* _Try it_: Copy out the lines of the records below, and only those lines, from the one with "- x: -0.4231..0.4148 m" through the one with "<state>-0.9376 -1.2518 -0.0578", exactly as they appear.

BEGIN Data shown

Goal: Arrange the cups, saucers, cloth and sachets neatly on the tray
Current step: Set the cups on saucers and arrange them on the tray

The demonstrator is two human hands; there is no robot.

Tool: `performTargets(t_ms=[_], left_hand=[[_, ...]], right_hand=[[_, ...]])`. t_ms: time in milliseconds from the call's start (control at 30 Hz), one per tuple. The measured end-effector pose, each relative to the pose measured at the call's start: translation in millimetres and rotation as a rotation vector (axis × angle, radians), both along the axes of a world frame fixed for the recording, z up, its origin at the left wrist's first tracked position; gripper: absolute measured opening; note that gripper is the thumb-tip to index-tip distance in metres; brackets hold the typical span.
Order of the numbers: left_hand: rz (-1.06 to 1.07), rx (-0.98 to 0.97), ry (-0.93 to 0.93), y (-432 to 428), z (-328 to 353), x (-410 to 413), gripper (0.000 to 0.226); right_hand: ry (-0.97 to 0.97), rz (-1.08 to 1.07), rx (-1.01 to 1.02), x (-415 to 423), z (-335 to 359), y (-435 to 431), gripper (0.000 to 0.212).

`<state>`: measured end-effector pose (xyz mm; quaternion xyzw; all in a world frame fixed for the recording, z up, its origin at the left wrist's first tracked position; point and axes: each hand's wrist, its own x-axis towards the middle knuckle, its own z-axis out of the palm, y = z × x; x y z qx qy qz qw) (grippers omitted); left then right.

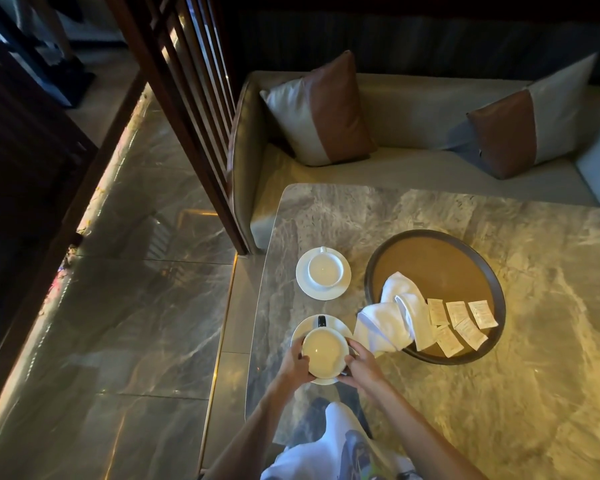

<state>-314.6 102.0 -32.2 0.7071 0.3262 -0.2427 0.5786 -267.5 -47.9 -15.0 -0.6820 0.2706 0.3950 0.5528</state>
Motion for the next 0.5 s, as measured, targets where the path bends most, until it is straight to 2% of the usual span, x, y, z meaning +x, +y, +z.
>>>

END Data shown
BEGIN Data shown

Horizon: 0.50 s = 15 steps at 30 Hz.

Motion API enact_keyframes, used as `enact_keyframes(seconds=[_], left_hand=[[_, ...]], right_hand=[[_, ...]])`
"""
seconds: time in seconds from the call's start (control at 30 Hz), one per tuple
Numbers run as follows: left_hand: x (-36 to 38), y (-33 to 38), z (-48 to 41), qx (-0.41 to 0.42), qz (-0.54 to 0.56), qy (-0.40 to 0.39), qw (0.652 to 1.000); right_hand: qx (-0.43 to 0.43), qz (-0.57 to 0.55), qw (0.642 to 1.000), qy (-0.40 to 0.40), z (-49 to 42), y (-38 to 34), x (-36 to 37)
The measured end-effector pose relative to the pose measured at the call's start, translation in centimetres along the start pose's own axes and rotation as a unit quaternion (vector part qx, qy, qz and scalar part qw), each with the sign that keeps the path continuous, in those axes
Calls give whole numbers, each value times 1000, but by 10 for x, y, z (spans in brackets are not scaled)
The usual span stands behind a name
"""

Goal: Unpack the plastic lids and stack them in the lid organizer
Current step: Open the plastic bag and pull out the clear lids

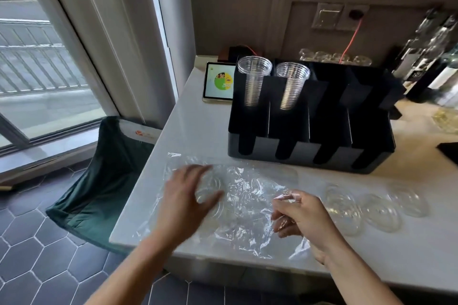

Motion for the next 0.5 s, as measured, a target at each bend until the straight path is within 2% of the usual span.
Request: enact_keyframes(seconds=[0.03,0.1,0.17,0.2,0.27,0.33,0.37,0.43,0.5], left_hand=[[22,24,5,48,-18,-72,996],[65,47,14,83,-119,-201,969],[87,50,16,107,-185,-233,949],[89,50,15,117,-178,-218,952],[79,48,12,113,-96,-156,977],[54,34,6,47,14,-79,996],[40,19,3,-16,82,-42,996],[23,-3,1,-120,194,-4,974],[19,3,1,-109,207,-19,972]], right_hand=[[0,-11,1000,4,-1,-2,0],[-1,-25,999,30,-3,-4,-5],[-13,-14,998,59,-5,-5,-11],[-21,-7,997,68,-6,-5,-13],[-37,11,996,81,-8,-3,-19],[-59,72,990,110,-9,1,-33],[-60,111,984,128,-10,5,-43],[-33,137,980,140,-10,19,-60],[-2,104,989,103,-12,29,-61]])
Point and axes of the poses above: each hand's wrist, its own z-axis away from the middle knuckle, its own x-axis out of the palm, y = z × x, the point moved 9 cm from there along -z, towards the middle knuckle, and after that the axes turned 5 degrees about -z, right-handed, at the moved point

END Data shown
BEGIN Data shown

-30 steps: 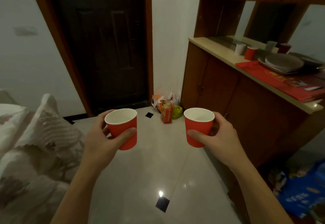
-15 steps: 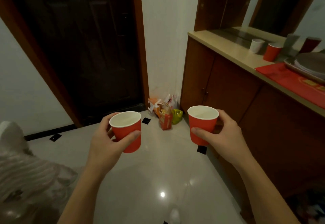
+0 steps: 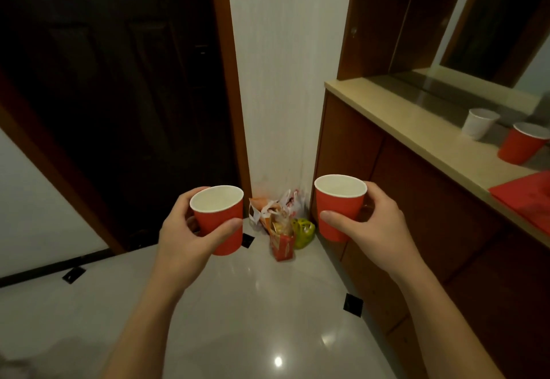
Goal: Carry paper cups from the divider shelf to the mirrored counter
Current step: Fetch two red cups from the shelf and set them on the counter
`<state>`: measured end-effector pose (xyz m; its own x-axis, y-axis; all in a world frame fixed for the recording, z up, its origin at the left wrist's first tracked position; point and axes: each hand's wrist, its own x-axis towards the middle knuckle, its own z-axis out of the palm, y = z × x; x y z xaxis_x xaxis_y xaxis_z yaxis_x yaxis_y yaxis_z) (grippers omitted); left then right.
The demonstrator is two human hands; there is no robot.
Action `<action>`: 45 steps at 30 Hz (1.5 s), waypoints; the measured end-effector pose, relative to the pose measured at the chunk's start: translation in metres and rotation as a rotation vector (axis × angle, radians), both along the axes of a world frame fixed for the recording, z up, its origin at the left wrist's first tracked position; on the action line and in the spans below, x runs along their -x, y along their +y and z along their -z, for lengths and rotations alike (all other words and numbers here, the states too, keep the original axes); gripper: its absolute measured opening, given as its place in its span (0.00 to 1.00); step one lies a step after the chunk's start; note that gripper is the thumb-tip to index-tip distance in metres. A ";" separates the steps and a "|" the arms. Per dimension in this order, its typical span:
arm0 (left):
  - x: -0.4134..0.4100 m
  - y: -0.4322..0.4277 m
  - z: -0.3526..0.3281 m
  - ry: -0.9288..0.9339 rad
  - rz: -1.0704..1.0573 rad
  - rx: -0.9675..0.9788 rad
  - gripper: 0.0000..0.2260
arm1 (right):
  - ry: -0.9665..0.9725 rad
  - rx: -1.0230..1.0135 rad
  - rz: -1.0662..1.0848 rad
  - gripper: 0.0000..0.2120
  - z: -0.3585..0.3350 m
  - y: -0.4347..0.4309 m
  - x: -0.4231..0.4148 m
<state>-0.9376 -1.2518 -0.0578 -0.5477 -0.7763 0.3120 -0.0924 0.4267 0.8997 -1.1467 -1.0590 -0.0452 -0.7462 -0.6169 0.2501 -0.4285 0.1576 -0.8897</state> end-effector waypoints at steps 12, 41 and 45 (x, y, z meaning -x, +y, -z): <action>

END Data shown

* _Solution to this task_:
  - x: -0.4231..0.4148 m
<state>-0.9376 -1.2518 -0.0578 -0.5477 -0.7763 0.3120 -0.0924 0.4267 0.8997 -1.1467 -1.0590 -0.0452 -0.7462 -0.6169 0.2501 -0.4285 0.1576 -0.8897</state> end-effector waypoints at steps 12, 41 and 45 (x, y, z meaning -x, +y, -z): <action>

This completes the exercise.